Mark Madden: Actions speak louder than words for pro athletes
The NBA’s players should have left the bubble and canceled the rest of the league’s playoffs.
By doing that, the players would cost the league, its franchise owners and its television partners millions in revenue. The men affected have real power and could influence legit change.
Or they could lock out the players indefinitely, drastically diminishing their earnings and lifestyles. Righteous cause can involve risk. Colin Kaepernick knows. So did Muhammad Ali.
Instead, the players decided to continue the playoffs. A few, chosen based on star power, will speak with great anger and gravitas. Slogans, signage and T-shirts will be brandished in abundance. The league and its owners, having dodged a bullet, will vacantly play along.
Basketball will be played until the next incident of social injustice.

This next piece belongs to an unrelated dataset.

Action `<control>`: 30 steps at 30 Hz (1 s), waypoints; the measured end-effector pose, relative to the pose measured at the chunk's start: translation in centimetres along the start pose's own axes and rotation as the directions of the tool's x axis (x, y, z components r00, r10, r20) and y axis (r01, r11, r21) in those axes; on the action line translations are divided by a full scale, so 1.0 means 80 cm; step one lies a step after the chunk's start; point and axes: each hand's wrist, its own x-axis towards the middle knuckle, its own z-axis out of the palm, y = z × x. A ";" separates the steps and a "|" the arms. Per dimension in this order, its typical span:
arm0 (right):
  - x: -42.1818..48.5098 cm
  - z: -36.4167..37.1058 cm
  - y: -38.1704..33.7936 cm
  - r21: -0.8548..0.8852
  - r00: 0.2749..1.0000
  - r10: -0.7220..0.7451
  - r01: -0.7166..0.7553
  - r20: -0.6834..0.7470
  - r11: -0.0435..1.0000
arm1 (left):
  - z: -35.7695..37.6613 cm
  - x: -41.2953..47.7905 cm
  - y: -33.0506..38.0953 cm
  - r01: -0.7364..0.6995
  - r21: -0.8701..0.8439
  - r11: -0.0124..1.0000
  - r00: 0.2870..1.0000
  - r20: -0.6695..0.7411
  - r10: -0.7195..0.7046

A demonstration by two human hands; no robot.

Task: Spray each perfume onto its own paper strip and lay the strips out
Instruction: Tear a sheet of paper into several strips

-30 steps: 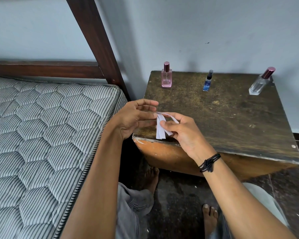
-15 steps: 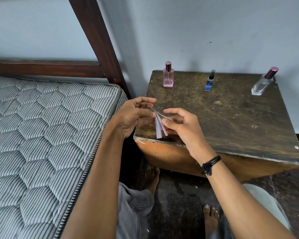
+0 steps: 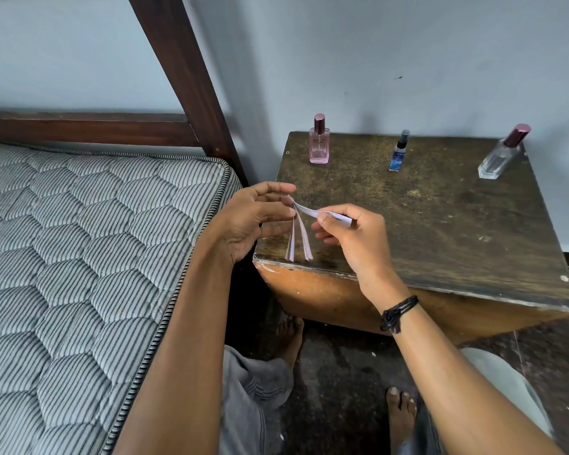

Then the same scenario will play out: Brief stoppage, much hand-wringing and discussion, on with the games.
The players always bluff. The league, owners and networks know that. It happened before the bubble was established, then happened again this week.
Actions speak louder than words. The players want to play and get paid. Another flurry of showbiz notwithstanding, their priorities are clear.
Ditching the playoffs would forfeit much revenue, shrink the salary cap and void the CBA. The players would lose money, though the owners would lose much more.
Ending the season offered no guarantees. But it’s a legitimate stand. What if the NFL’s players jump on board? Dominoes start falling. Who knows what happens?
What’s happening instead is business as usual. Unless the workers block the flow of revenue for the company and/or get significant concessions, a strike is ineffective. That’s union 101.
Postponements mean nothing. It’s mere optics. The calendar gets stretched a bit. That goes for the NBA, NHL, MLB, MLS and WNBA, as well as NFL teams that skip a day of practice.
The NBA deftly managed Milwaukee’s boycott on Wednesday. Had the league got flustered, it would have awarded a forfeit win to Orlando (and been justified in doing so). Instead, the day’s games were postponed. The league took control.
The players needed to end the season. They didn’t. Sure, awareness was created. But didn’t it already exist?
The end game for the social justice movement in pro sports isn’t defined. The athletes may overestimate their impact. Or perhaps they don’t, and that’s why the NBA’s season will continue.
Did NBA players expect cops to be arrested because games weren’t played? Did Milwaukee’s players think Wisconsin’s attorney general would quiver because the Bucks might bypass a shot at their first NBA title since 1971? Those things had zero chances of happening.
The NHL postponed games Thursday and Friday. That’s a bit late to the dance after playing Wednesday.
Hockey is between a rock and a hard place. Americans comprise 26.5% of the NHL. The league is otherwise Canadian and European. The Stanley Cup playoffs are taking place in Canada. Should players from Canada and Europe be compelled to confront an American problem? The police aren’t the same kind of menace in Canada and Europe.
Anything done should be out of passion and sincerity. Those teams and players that play or practice aren’t necessarily against social justice.
It will be curious to see what the NFL does when games begin. Saquon Barkley and Sterling Shepard of the New York Giants won’t rule out their team boycotting a game. The Giants host the Steelers on Sept. 14 in the opening game for both teams.
The NFL isn’t inside a bubble and playing a schedule that’s easily adjusted, like the NBA and NHL. But each team has a bye week, so something could be finagled.
Or perhaps the Giants forfeit, and the Steelers start 1-0. Let the Super Bowl talk begin.
It would be interesting to see the NFL’s reaction if a team went on strike. It would be even more interesting to see Art Rooney II’s reaction if the Steelers went on strike.
But the latter is highly unlikely: Coach Mike Tomlin said Thursday the Steelers never considered not practicing. A vote was not taken. Discussion was brief. For better or worse, the Steelers are a football team first.